“It is up to us to determine the path machine learning algorithms take. As engineers and data scientists, we should carefully consider the prejudices we inherently carry when creating these technologies — and correct for them.” — Wilson Pang, CTO, Appen
First things first: What is machine learning training data?
The process for training ML models for AI projects involves building a mathematical model from input data from multiple datasets. Data can come from a variety of sources, including real-world usage data, survey data, public data sets, and simulated data. Choosing the source for your data will depend on availability and what makes sense for your specific project. The ML model is usually built in three phases: training, validation, and testing. In the training phase, a large amount of data is annotated – labelled by humans or another method – and input to a machine learning algorithm, with a specific result in mind. The algorithm looks for patterns in the training data that map the input data attributes to the target, then outputs a model that captures these patterns. For the model to be useful, it needs to be accurate, and that requires data that points to the requisite target or target attribute. Validation and testing help refine and prove the model.What is biased data?

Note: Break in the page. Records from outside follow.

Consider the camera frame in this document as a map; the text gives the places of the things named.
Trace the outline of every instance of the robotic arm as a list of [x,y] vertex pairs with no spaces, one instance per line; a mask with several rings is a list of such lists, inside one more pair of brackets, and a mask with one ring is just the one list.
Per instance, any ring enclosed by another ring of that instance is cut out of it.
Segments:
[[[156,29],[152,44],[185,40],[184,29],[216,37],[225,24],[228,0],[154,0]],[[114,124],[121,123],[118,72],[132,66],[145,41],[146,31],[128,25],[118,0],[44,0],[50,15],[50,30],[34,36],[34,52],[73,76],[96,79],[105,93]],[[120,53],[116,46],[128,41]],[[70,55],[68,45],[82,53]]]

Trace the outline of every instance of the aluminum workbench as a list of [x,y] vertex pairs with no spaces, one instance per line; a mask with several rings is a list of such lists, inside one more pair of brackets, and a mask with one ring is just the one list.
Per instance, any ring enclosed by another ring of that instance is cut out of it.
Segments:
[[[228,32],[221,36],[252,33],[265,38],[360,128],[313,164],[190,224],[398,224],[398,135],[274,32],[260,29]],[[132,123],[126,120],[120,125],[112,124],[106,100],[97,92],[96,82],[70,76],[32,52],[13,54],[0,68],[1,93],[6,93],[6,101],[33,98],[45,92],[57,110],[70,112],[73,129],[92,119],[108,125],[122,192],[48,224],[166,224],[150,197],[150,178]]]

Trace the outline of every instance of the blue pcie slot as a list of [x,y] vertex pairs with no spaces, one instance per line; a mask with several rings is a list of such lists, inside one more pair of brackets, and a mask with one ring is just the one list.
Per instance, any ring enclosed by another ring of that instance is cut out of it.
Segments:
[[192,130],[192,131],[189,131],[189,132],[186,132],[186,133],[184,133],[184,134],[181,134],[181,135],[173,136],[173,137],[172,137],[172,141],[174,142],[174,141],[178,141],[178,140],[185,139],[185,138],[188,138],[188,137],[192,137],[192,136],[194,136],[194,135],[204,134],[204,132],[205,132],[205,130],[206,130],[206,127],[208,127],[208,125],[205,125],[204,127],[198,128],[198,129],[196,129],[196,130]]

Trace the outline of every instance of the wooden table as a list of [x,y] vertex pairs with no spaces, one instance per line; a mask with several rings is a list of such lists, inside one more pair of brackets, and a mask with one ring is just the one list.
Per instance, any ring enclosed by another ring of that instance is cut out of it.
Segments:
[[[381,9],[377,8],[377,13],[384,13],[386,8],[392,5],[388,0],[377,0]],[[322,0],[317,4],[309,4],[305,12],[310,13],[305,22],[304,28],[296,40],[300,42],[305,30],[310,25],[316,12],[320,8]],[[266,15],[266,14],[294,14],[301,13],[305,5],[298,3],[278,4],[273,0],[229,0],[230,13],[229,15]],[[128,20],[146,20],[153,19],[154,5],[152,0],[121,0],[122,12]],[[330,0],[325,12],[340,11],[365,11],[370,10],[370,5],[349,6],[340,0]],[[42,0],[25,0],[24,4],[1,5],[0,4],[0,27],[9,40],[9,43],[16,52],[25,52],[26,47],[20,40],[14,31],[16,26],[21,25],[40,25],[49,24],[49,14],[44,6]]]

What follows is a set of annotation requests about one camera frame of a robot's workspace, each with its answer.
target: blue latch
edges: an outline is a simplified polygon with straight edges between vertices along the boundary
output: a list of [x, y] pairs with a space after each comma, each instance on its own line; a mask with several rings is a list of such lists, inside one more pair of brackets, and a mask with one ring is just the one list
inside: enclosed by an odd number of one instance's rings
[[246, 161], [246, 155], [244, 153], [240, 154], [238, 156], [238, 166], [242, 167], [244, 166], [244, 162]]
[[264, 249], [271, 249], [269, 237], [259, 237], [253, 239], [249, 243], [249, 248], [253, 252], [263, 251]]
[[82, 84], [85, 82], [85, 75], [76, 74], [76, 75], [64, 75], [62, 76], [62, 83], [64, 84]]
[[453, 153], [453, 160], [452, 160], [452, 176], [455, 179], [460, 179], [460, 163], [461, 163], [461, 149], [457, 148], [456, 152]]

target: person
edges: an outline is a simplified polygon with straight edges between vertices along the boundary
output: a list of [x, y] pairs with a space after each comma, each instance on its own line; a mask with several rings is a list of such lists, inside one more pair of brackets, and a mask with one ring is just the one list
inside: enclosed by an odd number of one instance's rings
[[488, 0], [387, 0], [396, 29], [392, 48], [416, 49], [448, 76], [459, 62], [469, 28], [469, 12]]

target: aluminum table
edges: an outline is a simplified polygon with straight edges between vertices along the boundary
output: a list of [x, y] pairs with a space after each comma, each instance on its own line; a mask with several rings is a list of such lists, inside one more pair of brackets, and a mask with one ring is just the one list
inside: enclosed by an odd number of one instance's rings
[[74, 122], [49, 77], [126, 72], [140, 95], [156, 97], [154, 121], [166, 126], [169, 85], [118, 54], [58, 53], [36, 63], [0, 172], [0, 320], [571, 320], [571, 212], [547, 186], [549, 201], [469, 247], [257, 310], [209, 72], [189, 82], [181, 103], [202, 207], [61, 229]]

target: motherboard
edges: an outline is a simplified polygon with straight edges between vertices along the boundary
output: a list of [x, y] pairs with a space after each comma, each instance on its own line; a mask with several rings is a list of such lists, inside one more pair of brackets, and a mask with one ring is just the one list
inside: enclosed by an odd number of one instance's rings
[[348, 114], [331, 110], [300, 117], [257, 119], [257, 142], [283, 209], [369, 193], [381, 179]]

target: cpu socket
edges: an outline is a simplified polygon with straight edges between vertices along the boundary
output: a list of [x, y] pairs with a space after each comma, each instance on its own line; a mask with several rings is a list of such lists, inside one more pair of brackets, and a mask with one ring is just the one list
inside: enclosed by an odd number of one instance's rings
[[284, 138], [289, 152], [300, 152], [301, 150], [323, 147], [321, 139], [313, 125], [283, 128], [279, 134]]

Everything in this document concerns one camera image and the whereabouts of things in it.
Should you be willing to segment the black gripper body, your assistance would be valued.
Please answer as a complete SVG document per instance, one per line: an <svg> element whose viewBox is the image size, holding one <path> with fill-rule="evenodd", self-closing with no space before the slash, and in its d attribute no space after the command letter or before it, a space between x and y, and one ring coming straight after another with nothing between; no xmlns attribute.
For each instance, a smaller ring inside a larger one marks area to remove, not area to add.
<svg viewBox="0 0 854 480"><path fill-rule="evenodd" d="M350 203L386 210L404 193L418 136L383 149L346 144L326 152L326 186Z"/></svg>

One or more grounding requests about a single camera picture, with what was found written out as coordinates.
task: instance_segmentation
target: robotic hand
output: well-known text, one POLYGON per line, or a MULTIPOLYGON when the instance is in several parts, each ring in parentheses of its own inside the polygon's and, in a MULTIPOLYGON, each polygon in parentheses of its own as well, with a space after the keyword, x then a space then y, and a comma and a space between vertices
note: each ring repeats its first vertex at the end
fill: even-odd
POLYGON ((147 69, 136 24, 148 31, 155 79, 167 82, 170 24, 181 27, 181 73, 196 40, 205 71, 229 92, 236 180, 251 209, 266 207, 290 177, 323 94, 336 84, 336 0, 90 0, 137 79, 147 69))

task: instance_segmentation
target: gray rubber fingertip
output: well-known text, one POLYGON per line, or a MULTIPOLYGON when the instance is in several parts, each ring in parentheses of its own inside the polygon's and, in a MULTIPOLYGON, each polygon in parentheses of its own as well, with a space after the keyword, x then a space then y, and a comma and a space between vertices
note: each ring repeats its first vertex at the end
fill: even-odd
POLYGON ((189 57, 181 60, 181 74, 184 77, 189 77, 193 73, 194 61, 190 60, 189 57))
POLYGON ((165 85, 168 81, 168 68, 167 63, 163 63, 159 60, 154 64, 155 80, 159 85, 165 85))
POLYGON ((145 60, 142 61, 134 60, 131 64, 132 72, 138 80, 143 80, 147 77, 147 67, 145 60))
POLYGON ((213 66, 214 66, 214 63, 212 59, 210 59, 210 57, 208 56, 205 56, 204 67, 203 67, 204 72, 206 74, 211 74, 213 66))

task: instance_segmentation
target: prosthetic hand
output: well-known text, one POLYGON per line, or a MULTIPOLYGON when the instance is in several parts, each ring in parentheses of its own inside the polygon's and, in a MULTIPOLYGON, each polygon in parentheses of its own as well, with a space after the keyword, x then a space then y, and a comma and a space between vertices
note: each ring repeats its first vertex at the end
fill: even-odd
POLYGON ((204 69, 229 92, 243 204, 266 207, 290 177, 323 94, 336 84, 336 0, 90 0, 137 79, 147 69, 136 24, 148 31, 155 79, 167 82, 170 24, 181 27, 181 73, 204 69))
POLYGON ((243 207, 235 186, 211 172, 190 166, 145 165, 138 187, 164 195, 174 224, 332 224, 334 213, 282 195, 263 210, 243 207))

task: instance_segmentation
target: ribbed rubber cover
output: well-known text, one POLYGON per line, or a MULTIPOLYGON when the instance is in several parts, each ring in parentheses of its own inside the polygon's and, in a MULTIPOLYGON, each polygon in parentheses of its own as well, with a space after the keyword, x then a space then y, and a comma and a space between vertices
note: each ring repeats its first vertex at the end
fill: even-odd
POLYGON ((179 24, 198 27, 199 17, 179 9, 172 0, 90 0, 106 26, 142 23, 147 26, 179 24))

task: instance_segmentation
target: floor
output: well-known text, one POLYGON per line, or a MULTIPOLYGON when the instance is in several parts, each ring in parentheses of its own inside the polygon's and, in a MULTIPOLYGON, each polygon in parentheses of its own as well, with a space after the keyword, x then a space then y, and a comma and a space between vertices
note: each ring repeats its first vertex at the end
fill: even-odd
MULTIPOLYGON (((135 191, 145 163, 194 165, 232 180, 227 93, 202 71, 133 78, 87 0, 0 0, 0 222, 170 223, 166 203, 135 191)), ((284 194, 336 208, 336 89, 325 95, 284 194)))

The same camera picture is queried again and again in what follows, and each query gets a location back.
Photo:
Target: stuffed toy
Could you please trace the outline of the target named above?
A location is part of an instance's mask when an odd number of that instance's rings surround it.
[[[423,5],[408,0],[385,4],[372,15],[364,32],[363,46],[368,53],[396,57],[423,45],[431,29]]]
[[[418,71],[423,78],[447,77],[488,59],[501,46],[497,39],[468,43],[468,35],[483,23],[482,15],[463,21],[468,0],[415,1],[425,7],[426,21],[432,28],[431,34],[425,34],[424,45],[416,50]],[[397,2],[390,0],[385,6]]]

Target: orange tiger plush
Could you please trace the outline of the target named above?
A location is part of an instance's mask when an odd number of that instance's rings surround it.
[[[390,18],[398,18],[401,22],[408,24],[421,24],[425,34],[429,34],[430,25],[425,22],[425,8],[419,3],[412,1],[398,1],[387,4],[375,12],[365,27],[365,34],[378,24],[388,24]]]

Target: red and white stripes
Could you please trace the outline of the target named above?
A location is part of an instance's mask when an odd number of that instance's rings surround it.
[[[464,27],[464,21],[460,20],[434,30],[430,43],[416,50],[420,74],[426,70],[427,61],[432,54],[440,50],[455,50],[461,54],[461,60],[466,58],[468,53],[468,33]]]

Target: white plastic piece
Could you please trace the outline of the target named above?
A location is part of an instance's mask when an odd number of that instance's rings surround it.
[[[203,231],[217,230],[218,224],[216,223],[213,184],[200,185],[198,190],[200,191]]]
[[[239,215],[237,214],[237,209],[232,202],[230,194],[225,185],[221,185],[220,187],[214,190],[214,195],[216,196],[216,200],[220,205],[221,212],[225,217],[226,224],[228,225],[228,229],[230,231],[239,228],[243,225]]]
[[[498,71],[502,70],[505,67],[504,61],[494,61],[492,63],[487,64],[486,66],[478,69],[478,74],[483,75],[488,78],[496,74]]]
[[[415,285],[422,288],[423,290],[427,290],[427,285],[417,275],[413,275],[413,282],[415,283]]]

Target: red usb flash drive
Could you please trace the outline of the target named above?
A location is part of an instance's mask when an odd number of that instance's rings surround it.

Machines need massive volumes of data to learn. And accurately annotating training data is as critical as the learning algorithm itself. A common reason that ML models fall short in terms accuracy is that they were created based on biased training data. Bias of ML models – or machine bias – can be a result of unbalanced data. Imagine a data set that consists mostly of images of washers, with just a few images of dryers thrown in for good measure. If you are using this data set to train an image classification model, this unbalanced data set is going to lean heavily toward identifying images as containing mostly washers. This is bias in action. Straightforward to correct, but critical.
How do we ensure that our training data isn’t biased?
To help ensure optimal results, it’s essential that organizations have tech teams with diverse members in charge of both building models and creating training data. In a recent interview, Wilson Pang, CTO at Appen had several pointers for creating accurate, unbiased ML models. Here are some key takeaways:- If training data comes from internal systems, try to find the most comprehensive data, and experiment with different datasets and metrics.
- If training data is collected or processed by external partners, it is important to recruit diversified crowds so data can be more representative.
- Design the tasks correctly and carefully communicate instructions so that the crowd is not biased when annotating data.
- Once the training data is created, it’s important to check if the data has any bias.